== Segment start ==

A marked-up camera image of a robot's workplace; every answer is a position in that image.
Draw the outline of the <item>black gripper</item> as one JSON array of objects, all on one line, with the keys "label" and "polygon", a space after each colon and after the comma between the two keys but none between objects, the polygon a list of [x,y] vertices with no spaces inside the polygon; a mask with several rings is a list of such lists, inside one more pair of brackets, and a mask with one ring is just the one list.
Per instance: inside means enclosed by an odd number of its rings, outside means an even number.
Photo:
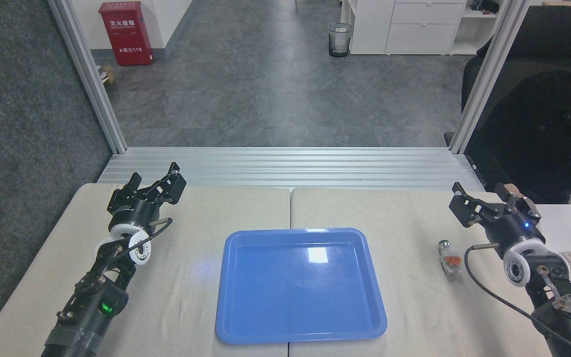
[{"label": "black gripper", "polygon": [[153,231],[151,222],[159,219],[161,205],[165,202],[176,205],[187,183],[176,162],[171,163],[168,173],[161,180],[140,189],[140,199],[136,199],[140,183],[140,174],[134,172],[127,184],[114,190],[108,211],[115,212],[115,225],[129,224]]},{"label": "black gripper", "polygon": [[538,239],[546,243],[535,223],[541,220],[541,213],[529,197],[519,197],[498,183],[495,193],[506,204],[505,215],[500,216],[502,203],[487,203],[471,197],[458,181],[453,184],[452,192],[454,196],[449,203],[451,212],[465,228],[485,221],[487,238],[489,242],[498,244],[495,251],[500,257],[517,242]]}]

== Segment end ==

### Work task
Copy from the entries above each line in which the string "rings" can be found.

### Reply
Draw the outline of the <item>black gripper</item> as one JSON array of objects, all on one line, with the keys "label" and "polygon", a space after each colon and after the comma between the two keys but none between objects, the polygon a list of [x,y] vertices with no spaces inside the polygon; a mask with several rings is a list of such lists, inside one more pair of brackets, and a mask with one ring is just the one list.
Per instance: inside means enclosed by an odd number of its rings, outside means an even number.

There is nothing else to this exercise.